# TASK
Reproduce word for word, from the entries below, the line with "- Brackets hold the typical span", the line with "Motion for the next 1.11", and every line between them, and nothing more.

Records from a data source
☆ ☆ ☆ ☆ ☆
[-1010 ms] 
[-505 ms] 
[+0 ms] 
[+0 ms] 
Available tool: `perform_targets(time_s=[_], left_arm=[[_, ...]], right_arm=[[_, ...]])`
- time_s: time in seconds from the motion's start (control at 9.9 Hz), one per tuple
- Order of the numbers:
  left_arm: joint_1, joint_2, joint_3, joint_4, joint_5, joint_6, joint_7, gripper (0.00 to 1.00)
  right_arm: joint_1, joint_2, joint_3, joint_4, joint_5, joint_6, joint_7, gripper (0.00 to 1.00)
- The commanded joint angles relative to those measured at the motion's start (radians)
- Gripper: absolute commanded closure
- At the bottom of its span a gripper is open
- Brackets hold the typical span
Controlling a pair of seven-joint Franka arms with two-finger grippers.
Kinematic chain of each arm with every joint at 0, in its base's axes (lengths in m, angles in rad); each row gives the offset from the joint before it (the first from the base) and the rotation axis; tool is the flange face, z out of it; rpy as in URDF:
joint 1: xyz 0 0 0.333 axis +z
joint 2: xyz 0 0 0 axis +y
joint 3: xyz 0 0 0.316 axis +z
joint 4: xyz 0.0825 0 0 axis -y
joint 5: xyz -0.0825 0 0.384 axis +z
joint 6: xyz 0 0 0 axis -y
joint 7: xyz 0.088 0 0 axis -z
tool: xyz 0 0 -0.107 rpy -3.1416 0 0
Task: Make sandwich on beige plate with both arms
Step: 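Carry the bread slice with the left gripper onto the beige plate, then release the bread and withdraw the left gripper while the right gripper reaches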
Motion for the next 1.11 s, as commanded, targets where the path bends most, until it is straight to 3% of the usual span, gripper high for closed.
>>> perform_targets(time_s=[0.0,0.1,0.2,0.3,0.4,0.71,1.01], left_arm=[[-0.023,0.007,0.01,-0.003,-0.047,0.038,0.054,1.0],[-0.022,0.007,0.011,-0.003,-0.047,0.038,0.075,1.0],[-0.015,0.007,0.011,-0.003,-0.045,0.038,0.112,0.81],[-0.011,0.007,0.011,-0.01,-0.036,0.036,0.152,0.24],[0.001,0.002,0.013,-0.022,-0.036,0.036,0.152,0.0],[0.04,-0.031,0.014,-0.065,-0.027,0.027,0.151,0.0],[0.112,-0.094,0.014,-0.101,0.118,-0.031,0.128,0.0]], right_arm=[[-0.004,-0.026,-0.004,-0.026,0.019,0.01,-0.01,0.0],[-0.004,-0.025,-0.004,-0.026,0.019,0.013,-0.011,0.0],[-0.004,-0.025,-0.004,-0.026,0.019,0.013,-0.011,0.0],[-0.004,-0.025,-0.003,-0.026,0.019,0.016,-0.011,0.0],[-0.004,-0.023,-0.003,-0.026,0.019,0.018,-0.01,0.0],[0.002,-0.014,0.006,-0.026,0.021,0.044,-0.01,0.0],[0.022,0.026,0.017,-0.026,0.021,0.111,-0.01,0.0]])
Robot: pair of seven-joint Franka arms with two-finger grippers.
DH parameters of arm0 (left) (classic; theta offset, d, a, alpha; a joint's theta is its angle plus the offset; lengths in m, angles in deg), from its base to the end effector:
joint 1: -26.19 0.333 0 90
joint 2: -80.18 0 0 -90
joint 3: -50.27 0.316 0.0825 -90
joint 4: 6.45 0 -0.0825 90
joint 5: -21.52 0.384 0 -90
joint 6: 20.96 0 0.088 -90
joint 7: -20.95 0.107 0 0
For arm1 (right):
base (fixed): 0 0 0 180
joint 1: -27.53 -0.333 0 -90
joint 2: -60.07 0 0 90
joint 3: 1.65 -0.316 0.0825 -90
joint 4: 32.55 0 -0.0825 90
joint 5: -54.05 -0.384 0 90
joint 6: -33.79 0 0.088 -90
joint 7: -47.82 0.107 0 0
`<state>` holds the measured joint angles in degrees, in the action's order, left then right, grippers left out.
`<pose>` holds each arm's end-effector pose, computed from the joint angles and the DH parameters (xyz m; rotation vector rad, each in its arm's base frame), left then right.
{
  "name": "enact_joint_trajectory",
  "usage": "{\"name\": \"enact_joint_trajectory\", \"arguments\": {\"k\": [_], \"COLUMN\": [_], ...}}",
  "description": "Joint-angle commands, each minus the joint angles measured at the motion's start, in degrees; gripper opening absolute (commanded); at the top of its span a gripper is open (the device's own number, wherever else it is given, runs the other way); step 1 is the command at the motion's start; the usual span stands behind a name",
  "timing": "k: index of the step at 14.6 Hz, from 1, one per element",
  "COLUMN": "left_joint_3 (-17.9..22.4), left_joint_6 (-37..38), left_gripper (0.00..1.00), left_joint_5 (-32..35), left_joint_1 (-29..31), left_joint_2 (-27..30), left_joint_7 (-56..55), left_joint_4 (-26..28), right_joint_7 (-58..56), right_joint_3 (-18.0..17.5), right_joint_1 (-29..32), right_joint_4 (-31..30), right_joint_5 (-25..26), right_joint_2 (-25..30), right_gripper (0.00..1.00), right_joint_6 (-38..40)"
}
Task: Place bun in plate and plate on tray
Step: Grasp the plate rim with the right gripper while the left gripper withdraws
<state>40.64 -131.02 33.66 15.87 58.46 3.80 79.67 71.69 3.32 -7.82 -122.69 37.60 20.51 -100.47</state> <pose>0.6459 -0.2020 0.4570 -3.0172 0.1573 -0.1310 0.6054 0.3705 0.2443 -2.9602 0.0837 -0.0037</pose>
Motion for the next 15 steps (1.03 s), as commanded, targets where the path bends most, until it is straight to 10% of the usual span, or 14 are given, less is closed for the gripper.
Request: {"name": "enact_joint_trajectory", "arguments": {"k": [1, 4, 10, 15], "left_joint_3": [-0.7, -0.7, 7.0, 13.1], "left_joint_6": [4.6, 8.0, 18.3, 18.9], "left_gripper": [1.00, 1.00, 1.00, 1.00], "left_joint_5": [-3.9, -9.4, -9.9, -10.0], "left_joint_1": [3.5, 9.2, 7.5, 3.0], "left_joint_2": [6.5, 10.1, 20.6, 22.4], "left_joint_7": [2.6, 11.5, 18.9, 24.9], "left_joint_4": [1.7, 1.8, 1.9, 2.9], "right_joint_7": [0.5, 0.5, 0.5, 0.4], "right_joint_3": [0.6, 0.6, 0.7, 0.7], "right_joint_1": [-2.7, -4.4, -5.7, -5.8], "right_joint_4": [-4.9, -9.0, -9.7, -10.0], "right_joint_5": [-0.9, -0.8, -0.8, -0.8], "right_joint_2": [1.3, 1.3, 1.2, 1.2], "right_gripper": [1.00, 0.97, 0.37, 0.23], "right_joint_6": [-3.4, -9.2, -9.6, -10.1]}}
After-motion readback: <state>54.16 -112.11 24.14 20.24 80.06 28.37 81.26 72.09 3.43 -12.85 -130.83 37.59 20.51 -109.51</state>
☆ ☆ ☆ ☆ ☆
# YOUR SOLUTION
- Brackets hold the typical span
Controlling a pair of seven-joint Franka arms with two-finger grippers.
Kinematic chain of each arm with every joint at 0, in its base's axes (lengths in m, angles in rad); each row gives the offset from the joint before it (the first from the base) and the rotation axis; tool is the flange face, z out of it; rpy as in URDF:
joint 1: xyz 0 0 0.333 axis +z
joint 2: xyz 0 0 0 axis +y
joint 3: xyz 0 0 0.316 axis +z
joint 4: xyz 0.0825 0 0 axis -y
joint 5: xyz -0.0825 0 0.384 axis +z
joint 6: xyz 0 0 0 axis -y
joint 7: xyz 0.088 0 0 axis -z
tool: xyz 0 0 -0.107 rpy -3.1416 0 0
Task: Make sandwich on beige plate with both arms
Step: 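Carry the bread slice with the left gripper onto the beige plate, then release the bread and withdraw the left gripper while the right gripper reaches
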Motion for the next 1.11 s, as commanded, targets where the path bends most, until it is straight to 3% of the usual span, gripper high for closed.

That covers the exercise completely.